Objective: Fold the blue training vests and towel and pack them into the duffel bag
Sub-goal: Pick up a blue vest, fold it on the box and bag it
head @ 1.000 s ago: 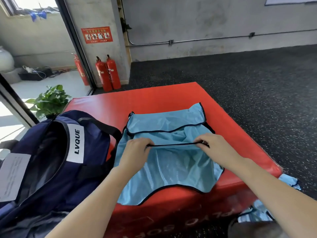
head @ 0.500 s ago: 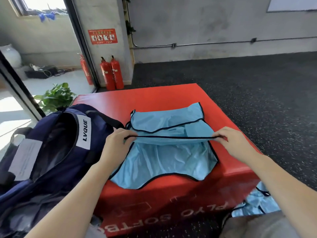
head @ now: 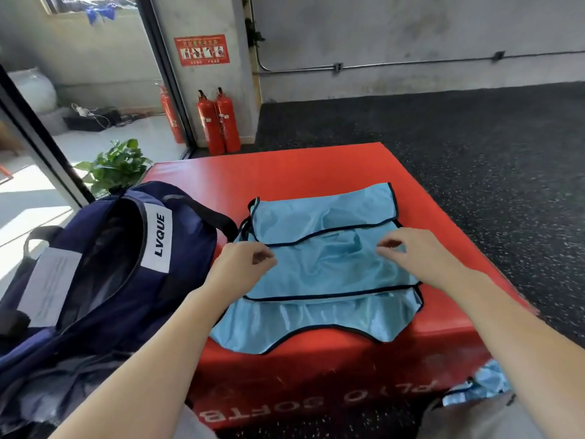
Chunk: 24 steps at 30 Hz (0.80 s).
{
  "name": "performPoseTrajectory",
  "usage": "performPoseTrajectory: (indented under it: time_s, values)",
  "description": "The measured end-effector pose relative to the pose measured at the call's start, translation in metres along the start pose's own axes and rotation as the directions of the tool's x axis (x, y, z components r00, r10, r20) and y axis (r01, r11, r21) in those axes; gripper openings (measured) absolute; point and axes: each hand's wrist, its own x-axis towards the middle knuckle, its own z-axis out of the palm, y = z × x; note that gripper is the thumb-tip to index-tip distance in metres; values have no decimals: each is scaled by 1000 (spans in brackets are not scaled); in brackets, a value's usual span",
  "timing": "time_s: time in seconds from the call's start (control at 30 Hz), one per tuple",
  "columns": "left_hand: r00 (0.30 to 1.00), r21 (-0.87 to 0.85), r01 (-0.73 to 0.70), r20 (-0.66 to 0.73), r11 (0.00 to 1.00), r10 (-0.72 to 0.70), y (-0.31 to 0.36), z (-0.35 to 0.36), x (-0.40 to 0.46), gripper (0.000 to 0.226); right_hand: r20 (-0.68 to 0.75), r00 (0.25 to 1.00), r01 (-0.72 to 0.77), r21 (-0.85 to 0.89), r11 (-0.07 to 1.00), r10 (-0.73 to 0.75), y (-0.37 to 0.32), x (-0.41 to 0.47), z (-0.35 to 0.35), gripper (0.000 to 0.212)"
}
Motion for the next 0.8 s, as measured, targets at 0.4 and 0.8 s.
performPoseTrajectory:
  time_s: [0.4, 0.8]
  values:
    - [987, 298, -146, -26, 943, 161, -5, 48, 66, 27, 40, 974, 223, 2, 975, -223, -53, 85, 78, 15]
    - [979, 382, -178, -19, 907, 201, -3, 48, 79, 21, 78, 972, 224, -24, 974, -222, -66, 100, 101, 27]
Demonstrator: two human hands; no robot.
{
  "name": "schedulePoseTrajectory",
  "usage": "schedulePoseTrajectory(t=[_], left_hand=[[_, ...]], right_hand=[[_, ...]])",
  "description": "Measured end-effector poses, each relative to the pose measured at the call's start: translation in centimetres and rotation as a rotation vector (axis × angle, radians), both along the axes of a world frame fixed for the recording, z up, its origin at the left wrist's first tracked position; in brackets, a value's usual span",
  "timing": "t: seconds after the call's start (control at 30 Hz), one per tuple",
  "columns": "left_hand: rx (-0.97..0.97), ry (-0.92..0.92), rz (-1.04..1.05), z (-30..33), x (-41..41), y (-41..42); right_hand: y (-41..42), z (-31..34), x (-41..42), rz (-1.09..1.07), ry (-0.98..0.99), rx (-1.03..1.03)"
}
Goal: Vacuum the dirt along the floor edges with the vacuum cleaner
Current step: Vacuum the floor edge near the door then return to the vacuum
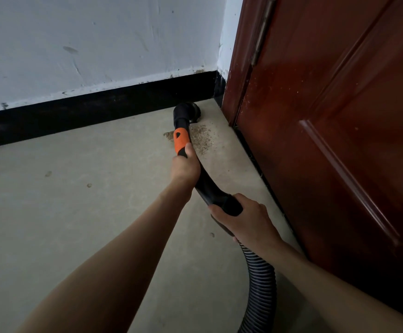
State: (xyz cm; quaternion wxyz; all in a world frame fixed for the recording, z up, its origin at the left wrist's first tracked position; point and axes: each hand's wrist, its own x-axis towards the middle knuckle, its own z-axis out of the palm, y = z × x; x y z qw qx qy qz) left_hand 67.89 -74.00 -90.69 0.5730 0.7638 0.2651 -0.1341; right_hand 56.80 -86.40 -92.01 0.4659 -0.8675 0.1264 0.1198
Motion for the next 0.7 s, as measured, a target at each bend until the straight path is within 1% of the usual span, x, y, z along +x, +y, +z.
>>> schedulePoseTrajectory(t=[0.3, 0.53, 0.7], left_hand=[[-0.015, -0.004, -0.11, 0.1, 0.9, -2.1], [-0.046, -0.005, -0.185, 0.2, 1.4, -2.6], [-0.164, 0.034, -0.149, 0.7, 1.3, -2.2]], right_hand=[[-0.9, -0.1, 0.5, -0.069, -0.013, 0.0], [-1.1, -0.3, 0.2, -0.097, -0.007, -0.049], [-0.7, 0.6, 0.2, -0.07, -0.007, -0.099]])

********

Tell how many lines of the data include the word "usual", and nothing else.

◆ FINISHED TASK: 3